Methods: In a female term baby (birth weight [BW] = 3.3 kg), tachypnea and poor feeding began in the second month of life. Four weeks later, she deteriorated; presenting cardiogenic shock with beginning multiorgan failure and lactate acidosis refractory to medical therapy. Therefore with the parents’ agreement an LVAD (Berlin Heart EXCOR, 10 mL) was implanted as a bridging to transplant option. Over the course, her situation stabilized with recovery of all other organ functions. At the age of 6 months she developed photophobia and nystagmus. Ultimately, Alström syndrome (AS), a rare autosomal-recessive disease, was genetically confirmed. AS is a multisystemic disorder, including early cone-rod dystrophy entailing progressive visual impairment, hearing loss, obesity, diabetes, and multiple-organ fibrosis. Crucial is the great variability of symptom severity, time of onset, and progression. Nearly two-thirds develop congestive heart failure due to dilated cardiomyopathy (DCM) early in life and in some cases as the first symptom of AS. No follow-up after HTx has been published in this patient group so far.

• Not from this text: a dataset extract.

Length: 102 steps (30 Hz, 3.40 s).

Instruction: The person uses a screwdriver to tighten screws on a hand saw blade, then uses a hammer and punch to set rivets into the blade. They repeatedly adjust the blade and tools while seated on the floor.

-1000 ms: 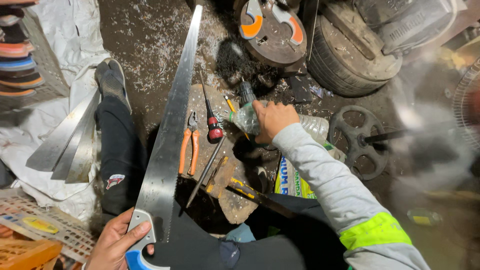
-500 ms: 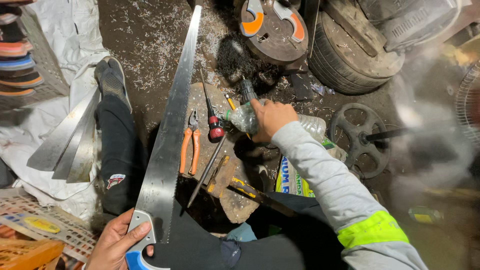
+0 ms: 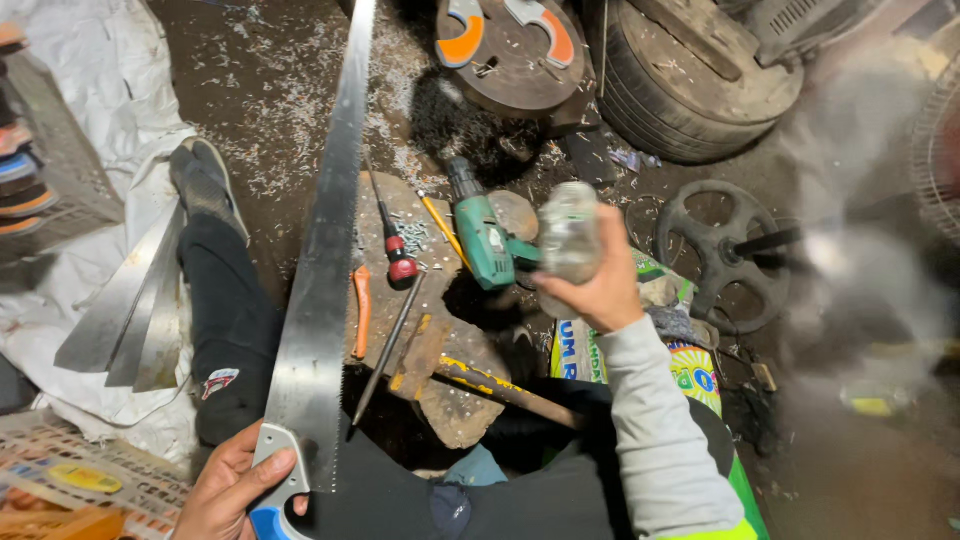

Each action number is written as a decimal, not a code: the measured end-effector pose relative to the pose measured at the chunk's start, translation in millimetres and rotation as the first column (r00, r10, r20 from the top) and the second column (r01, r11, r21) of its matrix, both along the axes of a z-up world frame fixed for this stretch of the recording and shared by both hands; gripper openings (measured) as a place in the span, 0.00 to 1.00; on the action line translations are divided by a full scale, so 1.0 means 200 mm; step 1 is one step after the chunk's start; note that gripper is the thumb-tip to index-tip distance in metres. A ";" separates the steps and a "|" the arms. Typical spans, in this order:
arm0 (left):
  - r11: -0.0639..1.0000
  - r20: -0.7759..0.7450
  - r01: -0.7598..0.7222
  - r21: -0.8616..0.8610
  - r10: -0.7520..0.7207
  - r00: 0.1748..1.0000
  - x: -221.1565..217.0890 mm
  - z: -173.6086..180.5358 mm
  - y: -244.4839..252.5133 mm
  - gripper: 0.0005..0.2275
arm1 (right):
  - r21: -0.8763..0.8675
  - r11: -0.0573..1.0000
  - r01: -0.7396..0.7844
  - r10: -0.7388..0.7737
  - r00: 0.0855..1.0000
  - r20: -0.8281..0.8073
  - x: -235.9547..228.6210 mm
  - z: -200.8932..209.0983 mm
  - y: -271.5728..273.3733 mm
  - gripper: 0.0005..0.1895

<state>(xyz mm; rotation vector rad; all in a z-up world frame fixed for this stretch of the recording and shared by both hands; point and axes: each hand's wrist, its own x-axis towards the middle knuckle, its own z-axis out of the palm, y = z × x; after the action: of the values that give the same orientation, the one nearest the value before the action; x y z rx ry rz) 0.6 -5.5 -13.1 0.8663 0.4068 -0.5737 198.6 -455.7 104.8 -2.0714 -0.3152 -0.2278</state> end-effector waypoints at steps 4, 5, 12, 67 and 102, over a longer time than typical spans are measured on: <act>0.989 0.063 0.132 0.072 -0.136 0.989 0.01 -0.12 0.09 0.12 | 0.218 0.894 0.391 -0.390 0.919 -0.052 -0.10 -0.20 -0.33 0.53; 0.982 0.103 0.164 0.096 -0.173 0.979 0.02 -0.15 0.11 0.12 | 0.187 0.859 0.477 -0.482 0.876 -0.020 -0.11 -0.30 -0.39 0.56; 0.980 0.046 0.150 0.131 -0.157 0.987 0.04 -0.24 0.11 0.13 | -0.219 0.791 0.571 -0.611 0.724 -0.319 -0.07 -1.09 -0.58 0.53; 0.995 -0.067 -0.022 0.095 0.029 0.997 0.07 0.03 -0.07 0.14 | 0.767 0.639 0.057 0.219 0.942 -0.253 -0.25 0.06 0.39 0.07; 0.980 -0.108 -0.130 0.151 0.147 0.983 0.04 0.16 -0.04 0.15 | 0.532 0.845 0.054 0.293 0.785 -0.546 0.33 -0.44 0.78 0.07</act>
<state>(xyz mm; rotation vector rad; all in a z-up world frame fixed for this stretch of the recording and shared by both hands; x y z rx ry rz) 7.7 -13.5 18.6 0.9358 0.6181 -0.4719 265.3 -298.9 17.0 -1.4583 0.0223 0.4118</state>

Result: After ethical considerations, the child underwent successful HTx at the age of 10 months. She was discharged home 5 weeks later after an uneventful course. During 1-year HTx follow-up, she presented in a good clinical and cardiac condition without any rejection or infection in between. Cardiac function, coronary angiography, and myocardial biopsy were all normal. Despite a severe loss of visual function, she is in fact developing as a normal child and has exhibited no other AS symptoms to date. So far, there is no evidence of renal failure, dyslipidemia, or diabetes.

Conclusion: The prognosis of patients with AS might be determined by the occurrence of heart failure due to DCM. However in certain patients, heart transplantation may be a viable therapeutic option.